Work item >>
Find the string "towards" in the entries and copy each line that has it.
Task input section start
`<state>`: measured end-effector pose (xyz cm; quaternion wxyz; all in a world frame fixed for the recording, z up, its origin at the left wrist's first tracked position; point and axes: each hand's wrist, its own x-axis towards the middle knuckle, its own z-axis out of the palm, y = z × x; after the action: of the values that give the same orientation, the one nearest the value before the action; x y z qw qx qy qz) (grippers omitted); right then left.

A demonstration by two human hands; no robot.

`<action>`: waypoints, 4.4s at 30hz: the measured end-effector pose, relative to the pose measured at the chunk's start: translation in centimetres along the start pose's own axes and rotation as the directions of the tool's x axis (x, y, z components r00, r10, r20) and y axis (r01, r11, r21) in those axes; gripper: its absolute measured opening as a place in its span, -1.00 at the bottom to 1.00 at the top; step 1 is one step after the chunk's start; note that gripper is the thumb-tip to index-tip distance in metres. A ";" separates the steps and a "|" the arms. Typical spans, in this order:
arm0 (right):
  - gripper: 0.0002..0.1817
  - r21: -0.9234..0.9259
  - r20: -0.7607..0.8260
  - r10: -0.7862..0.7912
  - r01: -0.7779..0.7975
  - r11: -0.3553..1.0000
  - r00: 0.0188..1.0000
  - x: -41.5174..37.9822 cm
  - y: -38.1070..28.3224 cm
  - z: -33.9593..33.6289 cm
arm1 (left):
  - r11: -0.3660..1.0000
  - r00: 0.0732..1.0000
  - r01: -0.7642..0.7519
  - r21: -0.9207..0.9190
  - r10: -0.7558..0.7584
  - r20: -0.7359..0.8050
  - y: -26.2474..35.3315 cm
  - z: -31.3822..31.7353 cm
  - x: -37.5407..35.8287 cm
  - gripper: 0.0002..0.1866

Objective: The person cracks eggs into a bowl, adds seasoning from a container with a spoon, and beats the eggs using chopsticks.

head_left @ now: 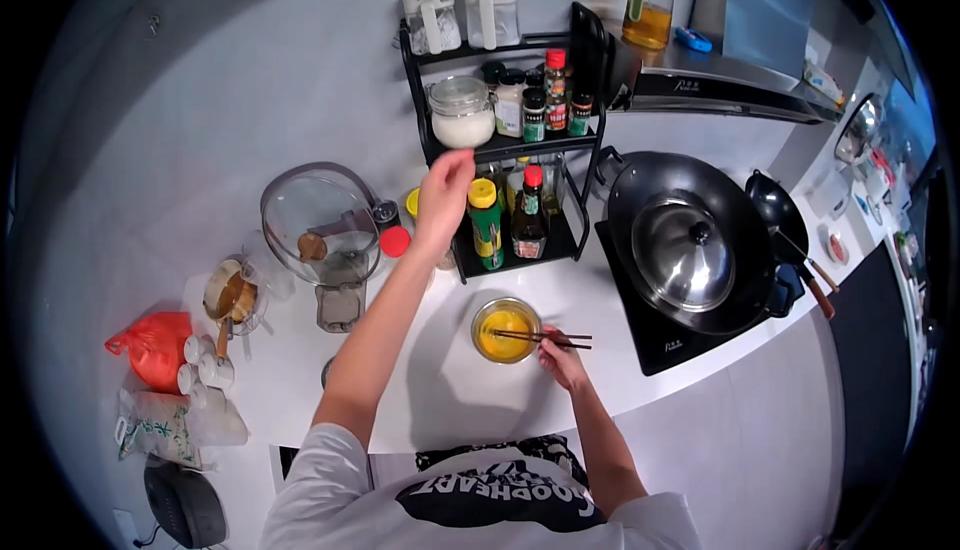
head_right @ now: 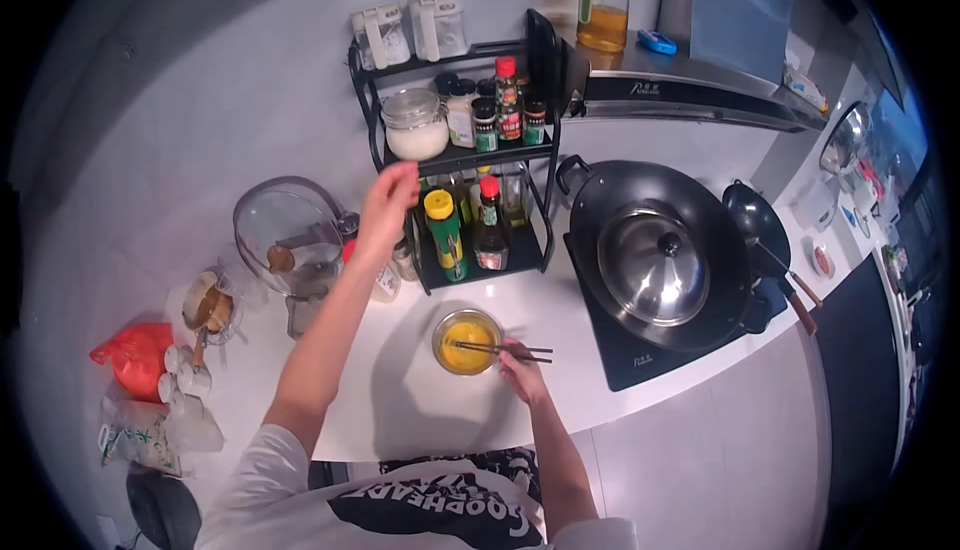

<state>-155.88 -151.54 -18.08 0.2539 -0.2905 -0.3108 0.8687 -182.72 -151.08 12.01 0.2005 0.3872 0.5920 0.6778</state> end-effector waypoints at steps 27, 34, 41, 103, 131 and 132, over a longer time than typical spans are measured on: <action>-0.54 -0.835 -0.062 0.226 -0.174 0.521 0.972 -6.7 -4.5 -1.1 | 0.767 0.996 0.029 -0.641 0.035 0.087 13.4 3.6 8.9 -0.75; -0.82 -0.907 0.324 -0.021 0.316 0.279 0.946 -10.1 -13.8 8.4 | 0.827 0.878 0.272 -0.492 -0.004 0.479 2.1 -3.1 -6.7 -0.77; -0.81 -0.745 0.643 -0.512 0.622 -0.243 0.570 -9.6 -18.7 19.4 | 0.938 0.808 0.303 -0.168 -0.160 0.567 -4.4 -6.8 -15.0 -0.78; -0.89 -0.791 0.182 -0.519 0.438 0.427 0.835 -5.0 -8.7 17.1 | 0.982 0.850 -0.067 0.177 -0.037 0.525 -7.9 -10.3 -17.1 -0.86; -0.98 -0.858 0.513 -0.659 0.336 -0.388 0.550 -3.3 -3.4 9.4 | 0.946 0.930 0.326 0.004 -0.321 0.181 -12.1 -12.2 -22.0 -0.86; -0.98 -0.898 0.436 -0.716 0.314 -0.308 0.546 -3.7 -4.5 10.5 | 0.949 0.931 0.315 0.010 -0.311 0.192 -12.6 -12.4 -21.8 -0.85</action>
<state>-159.02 -154.90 -6.99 0.3893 -0.3249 -0.8524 0.1275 -180.96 -172.28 -6.34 0.3658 0.3492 0.6170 0.6029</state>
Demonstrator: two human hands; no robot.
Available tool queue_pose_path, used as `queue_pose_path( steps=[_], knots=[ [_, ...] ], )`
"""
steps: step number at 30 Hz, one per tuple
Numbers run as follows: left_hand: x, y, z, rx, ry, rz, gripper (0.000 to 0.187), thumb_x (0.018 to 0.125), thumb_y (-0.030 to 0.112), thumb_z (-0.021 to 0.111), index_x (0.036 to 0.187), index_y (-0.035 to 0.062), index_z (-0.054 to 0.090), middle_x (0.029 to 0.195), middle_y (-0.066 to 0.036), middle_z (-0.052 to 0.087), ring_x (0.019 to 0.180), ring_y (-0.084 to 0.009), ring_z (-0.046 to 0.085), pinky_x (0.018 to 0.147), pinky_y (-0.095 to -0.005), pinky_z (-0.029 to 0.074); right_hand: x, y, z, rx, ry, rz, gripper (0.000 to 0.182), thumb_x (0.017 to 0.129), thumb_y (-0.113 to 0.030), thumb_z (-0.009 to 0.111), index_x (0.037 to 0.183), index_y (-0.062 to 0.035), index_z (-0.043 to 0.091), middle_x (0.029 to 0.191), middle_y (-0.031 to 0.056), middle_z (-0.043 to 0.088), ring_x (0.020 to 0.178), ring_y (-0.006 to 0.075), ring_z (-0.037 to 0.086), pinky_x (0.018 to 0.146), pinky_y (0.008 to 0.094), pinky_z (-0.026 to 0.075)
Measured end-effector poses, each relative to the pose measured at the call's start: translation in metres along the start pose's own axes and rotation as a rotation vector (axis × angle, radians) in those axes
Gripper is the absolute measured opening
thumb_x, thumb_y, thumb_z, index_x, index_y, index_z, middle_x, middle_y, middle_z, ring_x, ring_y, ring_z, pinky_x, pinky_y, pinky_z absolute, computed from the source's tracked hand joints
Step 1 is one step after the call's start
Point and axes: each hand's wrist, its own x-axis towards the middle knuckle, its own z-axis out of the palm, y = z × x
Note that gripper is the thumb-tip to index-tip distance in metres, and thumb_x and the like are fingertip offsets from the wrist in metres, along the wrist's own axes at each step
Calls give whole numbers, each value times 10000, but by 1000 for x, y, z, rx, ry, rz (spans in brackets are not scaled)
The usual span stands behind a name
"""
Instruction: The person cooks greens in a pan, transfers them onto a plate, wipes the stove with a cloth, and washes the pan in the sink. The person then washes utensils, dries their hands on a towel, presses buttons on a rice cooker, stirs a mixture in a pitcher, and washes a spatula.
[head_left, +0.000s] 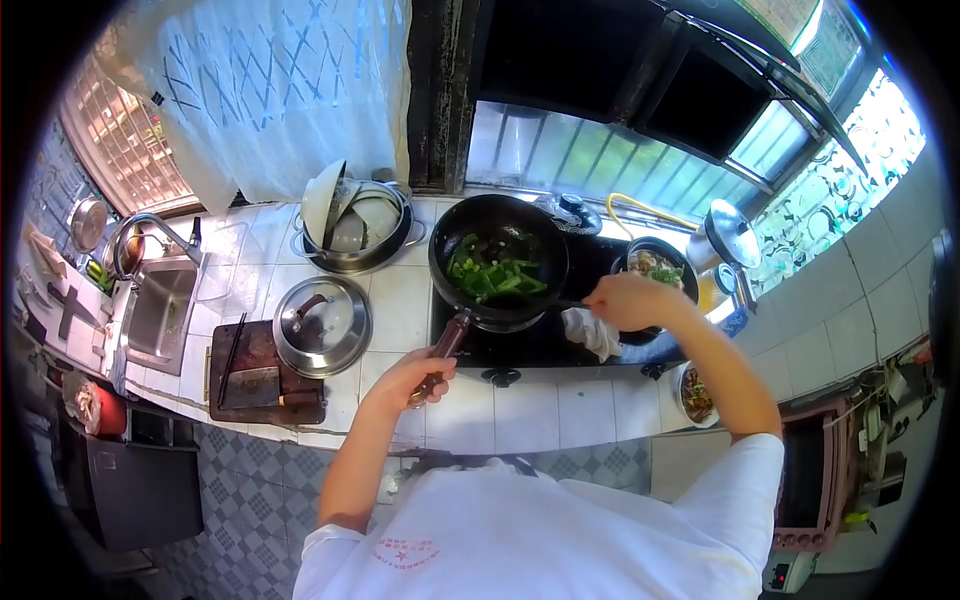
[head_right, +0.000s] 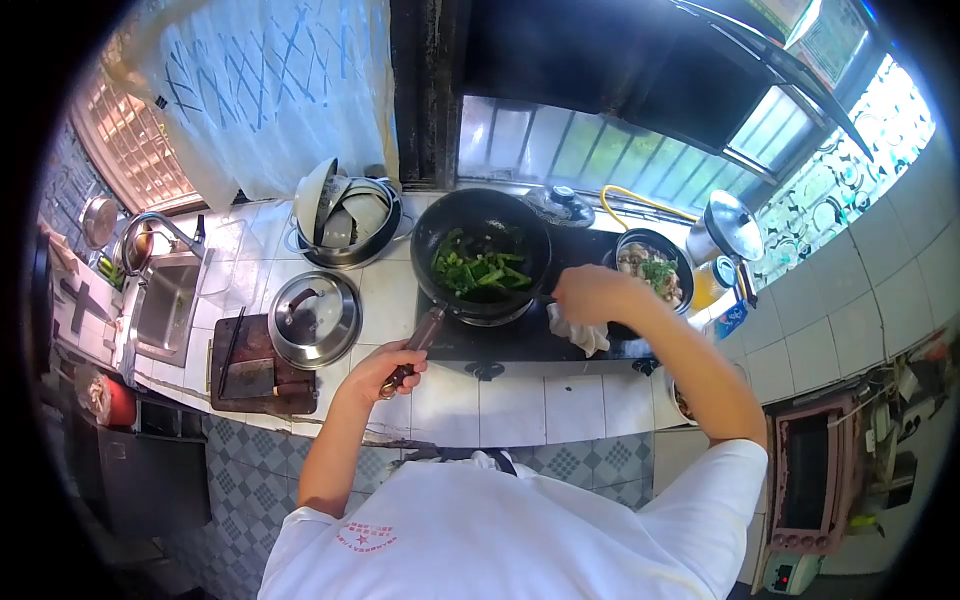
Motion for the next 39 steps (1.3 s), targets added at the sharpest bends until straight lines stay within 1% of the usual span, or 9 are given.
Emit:
queue_pose_path(
  steps=[2, 13, 15, 17, 20, 27, 32, 35, 39],
  knots=[
    [0, -1, 1, -4, -11, 3, 188, 776, 100, 559, 847, 35, 398, 692, -58, 467, 458, -95, 446, 323, -199, 314, 8, -11, 17, -9, 86, 42, 189, 728, -161, 507, 816, -40, 623, 816, 153, 620, 763, 331, 592, 669, 393, 491],
    [3, -4, 0, -30, -12, 5, 179, 799, 102, 542, 893, 47, 400, 689, -46, 464, 465, -89, 425, 323, -192, 287, 40, 14, 7, -56, 401, 116, 175, 702, -78, 478, 745, 31, 609, 735, 231, 599, 701, 356, 605, 648, 417, 492],
    [2, -3, 0, 0, -7, 0, 188, 799, 97, 541, 918, 44, 405, 685, -44, 463, 466, -90, 426, 328, -194, 290, 47, 1, 5, 246, 35, 445, 167, 694, -61, 484, 719, 65, 591, 749, 259, 593, 658, 362, 612, 569, 416, 501],
    [2, -1, -2, 17, 3, -4, 200, 799, 92, 540, 942, 41, 410, 681, -42, 462, 467, -91, 426, 333, -196, 293, 61, 30, 14, -7, -164, 245, 165, 725, -57, 486, 753, 72, 584, 671, 212, 597, 490, 297, 595, 412, 369, 465],
    [4, -2, -6, 31, -13, -29, 269, 796, 88, 543, 1025, 30, 415, 682, -40, 466, 474, -96, 436, 347, -206, 309, 45, 52, 2, 1098, -375, 480, 196, 828, -98, 452, 960, 19, 539, 528, 33, 445, 339, 78, 344, 304, 184, 270],
    [4, 1, -8, 38, -33, -30, 342, 796, 89, 547, 1098, 29, 398, 683, -38, 472, 478, -105, 445, 357, -211, 317, 71, 12, 66, 1656, -389, 330, 203, 880, -128, 437, 1043, -24, 500, 590, -14, 412, 409, 43, 313, 327, 180, 203],
    [3, 2, -8, 37, -48, -32, 337, 800, 99, 548, 1094, 35, 397, 682, -38, 472, 474, -105, 444, 353, -207, 312, 54, 16, 80, 1597, -205, 237, 188, 880, -103, 429, 1029, -8, 494, 575, -2, 421, 378, 49, 331, 307, 185, 222],
    [4, 1, -10, 37, -51, -3, 186, 779, 133, 578, 817, 30, 429, 653, -38, 479, 443, -102, 456, 342, -212, 335, 24, 23, 69, 1480, -140, 215, 201, 871, -83, 428, 1040, -2, 499, 553, 10, 425, 360, 55, 340, 298, 187, 242],
    [8, -2, -16, 31, -76, -30, 346, 803, 110, 553, 1107, 50, 399, 684, -37, 467, 472, -101, 434, 348, -208, 301, -9, 15, 47, 1147, 5, 241, 150, 848, -86, 450, 911, 12, 544, 487, 42, 435, 321, 88, 390, 275, 227, 284]
  ],
)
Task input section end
Written answer >>
`<state>`: measured end-effector pose (xyz cm; quaternion wxyz; all in a world frame fixed for the recording, z up, its origin at the left wrist's first tracked position; point and axes: each hand's wrist, its own x-axis towards the middle knuckle, its own z-axis out of the palm, y = z × x; after the action: of the values that give the same orientation, the one nearest the value before the action; x y z qw qx qy qz) (grippers omitted); right then left.
Point and axes: each hand's wrist, its own x-axis towards the middle knuckle, its own z-axis out of the palm, y = z × x

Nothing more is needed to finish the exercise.